特徴
アオスゲは葉幅2-3mmほどの細い葉を持ち、花茎は葉より長く伸び、断面は鈍い三角形である。花茎の先端には数個の小穂がつく。頂小穂は雄性で棍棒状から線状倒披針形、その下に2-3個の雌小穂がつく。雌小穂は楕円形から円柱形で、やや密につき、果胞は緑色を帯び、熟してもあまり色が変わらないため、全体として青々とした印象を与える。雌小穂の鱗片は果胞より短く、先端は鋭形から芒状に尖る。果胞は卵形から広卵形で、長さ2.5-3.5mm、数本の脈があり、短い嘴を持つ。柱頭は3個である。
アオスゲと
モエギスゲはいずれも小型のスゲの中ではごく普通種なので、この区別がつくようになると、スゲの見分けがかなり容易くなる。
名前の由来
青スゲで、果穂が青々としているので名付けられたのであろう。
同定上のポイント
- ヌカスゲは、アオスゲに似ているが、雄小穂が線形で、淡い褐色を帯びること、また雌小穂の鱗片に芒がないこと、根元が長い褐色のさやに包まれるのが特徴。

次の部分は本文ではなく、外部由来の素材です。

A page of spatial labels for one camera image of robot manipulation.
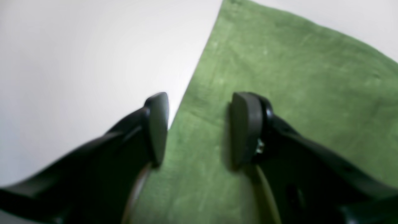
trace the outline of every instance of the white surface
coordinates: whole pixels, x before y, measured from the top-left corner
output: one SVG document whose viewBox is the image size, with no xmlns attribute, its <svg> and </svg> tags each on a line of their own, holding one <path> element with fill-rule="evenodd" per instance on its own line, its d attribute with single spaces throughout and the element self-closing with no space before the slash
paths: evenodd
<svg viewBox="0 0 398 224">
<path fill-rule="evenodd" d="M 395 0 L 256 0 L 398 61 Z M 220 0 L 0 0 L 0 185 L 166 91 L 173 120 Z"/>
</svg>

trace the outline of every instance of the black plastic part
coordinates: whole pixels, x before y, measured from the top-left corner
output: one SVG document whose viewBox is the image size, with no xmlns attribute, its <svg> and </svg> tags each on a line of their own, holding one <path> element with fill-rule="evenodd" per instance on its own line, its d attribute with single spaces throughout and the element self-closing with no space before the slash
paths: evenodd
<svg viewBox="0 0 398 224">
<path fill-rule="evenodd" d="M 263 123 L 261 104 L 250 93 L 234 93 L 230 105 L 232 158 L 236 165 L 249 163 L 255 154 Z"/>
<path fill-rule="evenodd" d="M 145 102 L 145 107 L 149 108 L 144 130 L 148 132 L 148 142 L 153 151 L 151 151 L 152 160 L 155 166 L 160 166 L 163 161 L 167 128 L 169 119 L 169 104 L 165 92 L 158 93 Z"/>
<path fill-rule="evenodd" d="M 267 99 L 252 95 L 262 102 L 261 113 L 266 122 L 263 122 L 261 140 L 266 150 L 246 160 L 257 164 L 264 173 L 283 224 L 381 224 L 398 220 L 397 189 L 372 179 L 332 151 L 302 137 L 273 114 Z M 233 119 L 232 129 L 252 128 L 250 122 L 246 126 L 242 124 L 244 119 L 239 116 Z M 234 126 L 239 119 L 239 126 Z M 235 138 L 247 141 L 245 135 L 238 136 L 239 130 L 232 133 L 235 133 L 232 144 Z M 255 150 L 255 146 L 234 146 L 232 150 L 239 154 L 251 154 Z"/>
<path fill-rule="evenodd" d="M 167 119 L 167 95 L 154 95 L 104 136 L 37 175 L 0 189 L 0 209 L 16 217 L 15 222 L 9 215 L 4 219 L 10 224 L 20 223 L 20 218 L 54 224 L 121 223 L 142 171 L 163 160 Z"/>
</svg>

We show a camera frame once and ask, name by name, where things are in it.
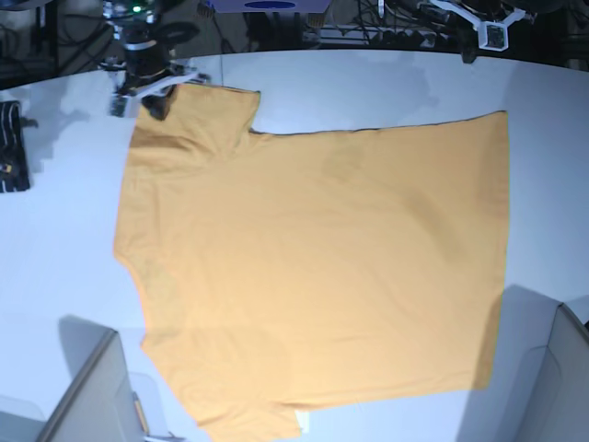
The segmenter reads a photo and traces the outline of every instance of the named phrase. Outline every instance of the t-shirt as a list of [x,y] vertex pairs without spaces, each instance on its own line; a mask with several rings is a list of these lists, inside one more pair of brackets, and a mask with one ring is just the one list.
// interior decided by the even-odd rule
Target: t-shirt
[[504,112],[250,131],[260,94],[183,86],[137,121],[117,258],[143,349],[214,442],[299,436],[295,410],[484,388],[508,232]]

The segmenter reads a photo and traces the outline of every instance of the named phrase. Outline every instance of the wire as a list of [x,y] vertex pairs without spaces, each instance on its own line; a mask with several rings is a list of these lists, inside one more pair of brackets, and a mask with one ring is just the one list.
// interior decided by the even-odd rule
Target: wire
[[364,19],[363,19],[363,15],[364,12],[362,10],[362,0],[357,0],[356,1],[356,5],[358,5],[358,15],[356,16],[355,20],[359,20],[360,23],[360,28],[362,29],[362,32],[364,33],[364,39],[366,40],[367,43],[370,43],[370,36],[368,35],[368,31],[366,30],[366,25],[364,24]]
[[25,66],[25,64],[14,58],[14,57],[2,57],[0,58],[0,60],[2,60],[3,62],[9,62],[11,64],[15,64],[16,66],[18,66],[20,68],[20,70],[28,77],[33,77],[33,74],[30,72],[30,70]]
[[387,5],[387,3],[386,3],[386,2],[385,2],[385,9],[388,11],[388,13],[389,13],[391,16],[395,16],[395,17],[397,16],[397,12],[396,12],[396,11],[393,11],[393,10],[391,9],[391,7],[390,7],[389,5]]
[[329,22],[331,23],[331,26],[333,26],[335,29],[337,29],[340,32],[342,37],[344,35],[346,35],[345,29],[341,29],[335,21],[335,17],[333,16],[333,7],[328,7],[328,19],[329,19]]
[[372,19],[372,23],[374,25],[376,25],[377,27],[381,27],[381,26],[385,26],[387,23],[385,21],[384,17],[380,17],[378,15],[378,6],[377,5],[373,5],[371,3],[369,3],[367,0],[363,0],[363,5],[364,8],[368,11],[368,13],[370,14],[370,18]]
[[[107,53],[107,51],[109,50],[110,45],[112,44],[112,40],[108,40],[106,42],[106,44],[104,44],[104,46],[102,46],[102,48],[100,48],[100,50],[97,52],[96,55],[92,56],[90,55],[88,52],[86,52],[86,54],[88,55],[89,60],[87,62],[85,62],[84,64],[82,64],[82,66],[80,66],[79,68],[77,68],[72,74],[79,74],[80,72],[84,71],[84,69],[86,69],[88,67],[89,64],[94,63],[97,66],[101,66],[102,65],[102,58],[104,58],[105,54]],[[105,69],[107,71],[120,71],[120,70],[124,70],[124,68],[116,68],[116,69]]]
[[407,17],[408,19],[413,20],[414,22],[416,22],[417,24],[419,24],[425,28],[428,28],[431,30],[436,30],[433,27],[438,26],[438,27],[443,28],[445,30],[445,33],[448,33],[448,32],[456,33],[456,30],[448,27],[447,23],[445,23],[443,21],[436,20],[433,17],[430,17],[427,14],[424,14],[418,8],[411,8],[410,6],[405,5],[403,3],[403,0],[395,0],[395,8],[397,9],[398,13],[399,12],[402,13],[404,15],[404,17]]
[[[98,54],[92,55],[87,49],[90,46],[92,46],[94,43],[96,43],[109,30],[111,30],[111,27],[109,25],[104,25],[95,35],[92,35],[91,38],[88,38],[83,44],[81,44],[79,46],[78,50],[64,64],[62,64],[59,67],[58,74],[62,74],[69,67],[69,65],[72,64],[75,60],[77,60],[78,57],[82,54],[85,54],[90,59],[89,62],[84,64],[84,67],[86,67],[88,65],[88,63],[92,63],[92,62],[100,64],[100,62],[97,62],[97,59],[99,58],[99,56],[102,55],[102,50],[100,50],[100,52]],[[112,43],[112,40],[109,38],[109,40],[107,41],[107,44],[110,46],[111,43]]]
[[231,42],[224,37],[221,27],[219,26],[219,23],[217,23],[217,18],[215,16],[213,16],[213,24],[219,33],[219,37],[221,38],[221,53],[227,53],[225,49],[228,49],[229,53],[236,53],[236,50]]
[[[387,4],[385,4],[385,7],[387,8],[387,10],[389,12],[392,11],[392,9],[390,9],[390,7]],[[415,18],[413,18],[411,15],[408,15],[407,13],[399,11],[397,6],[395,6],[395,10],[392,11],[392,14],[394,14],[395,17],[398,17],[401,20],[410,21],[410,22],[417,22],[417,20]]]
[[[372,17],[376,17],[377,13],[376,13],[376,8],[374,6],[370,7],[371,9],[371,15]],[[393,30],[395,31],[395,33],[397,33],[398,31],[398,20],[400,22],[402,22],[403,27],[401,29],[401,32],[404,31],[405,29],[409,29],[409,28],[423,28],[423,26],[415,19],[411,18],[411,17],[405,17],[403,15],[401,15],[398,11],[393,11],[390,7],[388,8],[388,11],[392,11],[392,16],[394,18],[394,22],[393,22]],[[384,24],[389,28],[390,26],[388,25],[388,22],[386,20],[384,20]]]
[[[75,16],[76,17],[83,17],[86,19],[95,19],[96,18],[96,17],[92,17],[92,16],[79,16],[77,14]],[[74,37],[72,37],[72,34],[70,34],[70,32],[67,30],[67,27],[65,26],[65,22],[64,22],[62,25],[62,32],[65,34],[65,39],[64,39],[64,37],[60,36],[60,40],[61,40],[60,46],[69,46],[69,47],[79,46],[80,44],[83,44],[87,41],[94,39],[104,26],[107,26],[107,25],[105,25],[103,21],[99,21],[98,24],[96,25],[96,27],[94,28],[94,30],[92,32],[90,32],[90,34],[88,36],[86,36],[83,39],[77,40]]]
[[243,49],[242,52],[251,52],[251,46],[252,46],[253,41],[251,40],[251,32],[249,32],[249,26],[250,26],[249,15],[247,12],[244,12],[242,17],[243,17],[243,21],[246,22],[246,28],[248,29],[248,32],[247,32],[248,45]]

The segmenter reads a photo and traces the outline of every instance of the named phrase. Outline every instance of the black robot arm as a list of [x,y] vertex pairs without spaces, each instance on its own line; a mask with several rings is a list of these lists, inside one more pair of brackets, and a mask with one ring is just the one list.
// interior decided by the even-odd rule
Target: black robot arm
[[162,25],[162,16],[183,0],[104,0],[104,18],[114,28],[121,43],[124,79],[116,78],[110,114],[134,116],[141,102],[158,119],[164,120],[179,83],[206,80],[196,69],[172,60],[171,53],[180,43],[194,38],[198,28],[190,22]]

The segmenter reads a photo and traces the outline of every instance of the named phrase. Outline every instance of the white table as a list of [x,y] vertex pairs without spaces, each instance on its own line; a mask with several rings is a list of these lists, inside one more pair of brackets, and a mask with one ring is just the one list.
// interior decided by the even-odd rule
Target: white table
[[[548,341],[553,299],[589,319],[582,298],[589,295],[589,75],[385,51],[252,53],[198,64],[214,83],[262,92],[253,128],[263,132],[450,122],[508,110],[507,290],[491,386],[312,413],[303,440],[509,440],[543,355],[538,347]],[[119,330],[130,371],[156,382],[169,429],[207,440],[140,351],[139,299],[112,257],[133,121],[105,115],[110,88],[106,75],[91,73],[0,93],[20,99],[40,124],[25,133],[32,189],[0,194],[0,397],[28,402],[0,398],[0,411],[51,414],[72,377],[60,336],[63,318],[74,315]]]

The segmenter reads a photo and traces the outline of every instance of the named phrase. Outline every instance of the black object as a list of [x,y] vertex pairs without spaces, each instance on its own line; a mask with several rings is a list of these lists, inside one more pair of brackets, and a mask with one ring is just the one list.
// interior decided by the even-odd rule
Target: black object
[[158,121],[164,121],[169,114],[169,109],[178,94],[176,86],[167,90],[164,97],[148,95],[141,100],[141,103],[149,111],[149,114]]
[[29,167],[22,139],[20,103],[0,103],[0,193],[30,188]]
[[303,47],[305,25],[299,13],[266,15],[263,12],[249,12],[244,18],[248,25],[250,44],[257,41],[258,51],[291,51]]
[[458,25],[456,33],[458,40],[458,49],[460,50],[460,56],[462,57],[462,63],[472,64],[477,59],[477,52],[479,44],[477,42],[477,35],[472,32],[472,28],[468,25]]
[[126,27],[121,30],[124,39],[127,73],[138,78],[153,78],[169,66],[169,50],[159,41],[151,40],[146,25]]

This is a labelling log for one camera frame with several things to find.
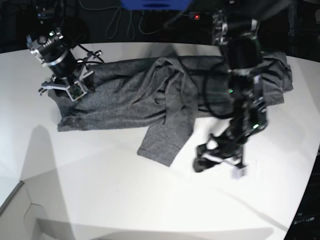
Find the gray cloth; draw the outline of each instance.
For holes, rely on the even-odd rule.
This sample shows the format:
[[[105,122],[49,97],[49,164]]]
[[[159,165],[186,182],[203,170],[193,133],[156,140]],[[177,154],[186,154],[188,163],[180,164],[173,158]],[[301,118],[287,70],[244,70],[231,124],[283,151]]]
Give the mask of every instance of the gray cloth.
[[[276,60],[263,74],[268,105],[284,102],[293,89],[290,66],[283,53],[264,56]],[[148,127],[138,155],[170,166],[193,133],[195,119],[208,117],[203,83],[208,70],[223,61],[219,56],[146,58],[92,66],[96,92],[71,102],[50,90],[62,120],[58,131],[105,130]],[[231,113],[228,74],[224,64],[210,75],[207,94],[218,114]]]

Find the white tabletop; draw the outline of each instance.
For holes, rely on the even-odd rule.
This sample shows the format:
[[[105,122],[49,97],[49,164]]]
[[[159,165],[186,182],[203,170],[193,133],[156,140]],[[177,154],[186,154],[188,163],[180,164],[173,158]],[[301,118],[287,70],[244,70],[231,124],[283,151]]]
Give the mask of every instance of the white tabletop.
[[[179,55],[219,54],[216,47],[189,44],[86,47],[102,50],[106,62],[161,57],[172,48]],[[146,127],[57,132],[56,104],[37,94],[51,71],[28,50],[0,54],[1,158],[25,180],[31,201],[44,207],[46,223],[69,226],[76,240],[107,234],[122,240],[164,239],[164,232],[172,240],[282,240],[320,144],[319,63],[287,60],[294,90],[285,94],[284,104],[268,107],[268,128],[245,146],[248,175],[236,180],[227,164],[203,173],[192,170],[196,146],[209,131],[223,131],[227,121],[197,119],[169,168],[137,155]]]

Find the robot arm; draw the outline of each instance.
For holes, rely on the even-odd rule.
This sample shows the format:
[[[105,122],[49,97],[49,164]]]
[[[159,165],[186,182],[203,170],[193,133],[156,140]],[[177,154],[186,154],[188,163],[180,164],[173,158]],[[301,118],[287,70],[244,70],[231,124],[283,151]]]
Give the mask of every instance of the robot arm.
[[[208,149],[207,144],[197,147],[197,159],[193,168],[196,172],[202,172],[232,159],[229,163],[235,166],[235,177],[241,177],[246,173],[243,163],[245,143],[250,136],[263,131],[268,125],[260,76],[263,71],[260,67],[262,54],[257,38],[259,22],[248,14],[219,10],[212,15],[212,23],[213,42],[217,42],[229,66],[229,94],[233,99],[233,113],[229,116],[218,116],[207,102],[209,112],[214,117],[230,119],[230,125],[220,136],[209,135],[208,142],[215,141],[217,148]],[[47,35],[29,35],[27,46],[41,64],[48,66],[53,72],[50,82],[42,83],[39,94],[50,89],[62,90],[74,102],[85,96],[89,90],[94,90],[88,81],[93,71],[87,69],[86,63],[94,56],[100,55],[101,51],[89,52],[85,59],[77,61],[63,39],[61,29],[56,27]]]

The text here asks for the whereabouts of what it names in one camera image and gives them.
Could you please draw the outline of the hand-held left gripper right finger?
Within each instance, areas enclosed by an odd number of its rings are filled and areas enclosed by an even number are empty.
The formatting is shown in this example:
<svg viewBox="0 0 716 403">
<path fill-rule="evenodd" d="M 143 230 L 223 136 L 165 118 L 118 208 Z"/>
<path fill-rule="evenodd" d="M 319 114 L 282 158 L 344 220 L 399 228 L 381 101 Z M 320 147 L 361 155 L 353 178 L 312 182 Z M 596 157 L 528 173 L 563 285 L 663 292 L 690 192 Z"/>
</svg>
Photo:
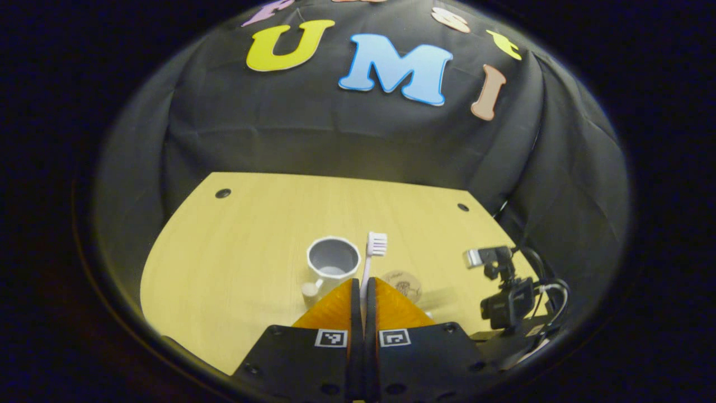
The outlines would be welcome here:
<svg viewBox="0 0 716 403">
<path fill-rule="evenodd" d="M 460 324 L 435 323 L 378 278 L 368 283 L 366 400 L 476 402 L 498 370 Z"/>
</svg>

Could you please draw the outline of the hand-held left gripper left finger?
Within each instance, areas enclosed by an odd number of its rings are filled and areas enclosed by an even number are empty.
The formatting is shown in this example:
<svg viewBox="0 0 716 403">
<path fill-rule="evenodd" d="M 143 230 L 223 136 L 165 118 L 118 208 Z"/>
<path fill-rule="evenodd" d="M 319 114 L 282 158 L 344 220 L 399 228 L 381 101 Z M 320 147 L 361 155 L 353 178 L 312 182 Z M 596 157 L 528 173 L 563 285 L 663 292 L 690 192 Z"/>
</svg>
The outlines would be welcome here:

- クサスゲは、細長めの小型のスゲで、小穂は花茎の先端に集まるが、下の方に離れてつくものが出る。果胞と果実の中ほどがくびれるというのが特徴。また、乾燥させると黒っぽくなる。
- マメスゲは、やや硬めの葉をもつ種で、雌小穂は株の根元近くに生じ、そこから長く茎を伸ばして先端に雄小穂をつける。
- モエギスゲは、小穂雄雌とも棒状で、それが花茎の先端に集まる。小穂の鱗片の先端が丸く、特に雄小穂の鱗片が茎を抱くように巻き付く。
- ヒメモエギスゲは、これによく似て、雄小穂の鱗片が両側融合してコップ状となるので、その姿からコップモエギスゲの名がある。
- シバスゲは、よく匍匐枝を出し、株立ちにならない。花茎の先端に小穂が集まる。先端に突き出す雄小穂の鱗片は褐色。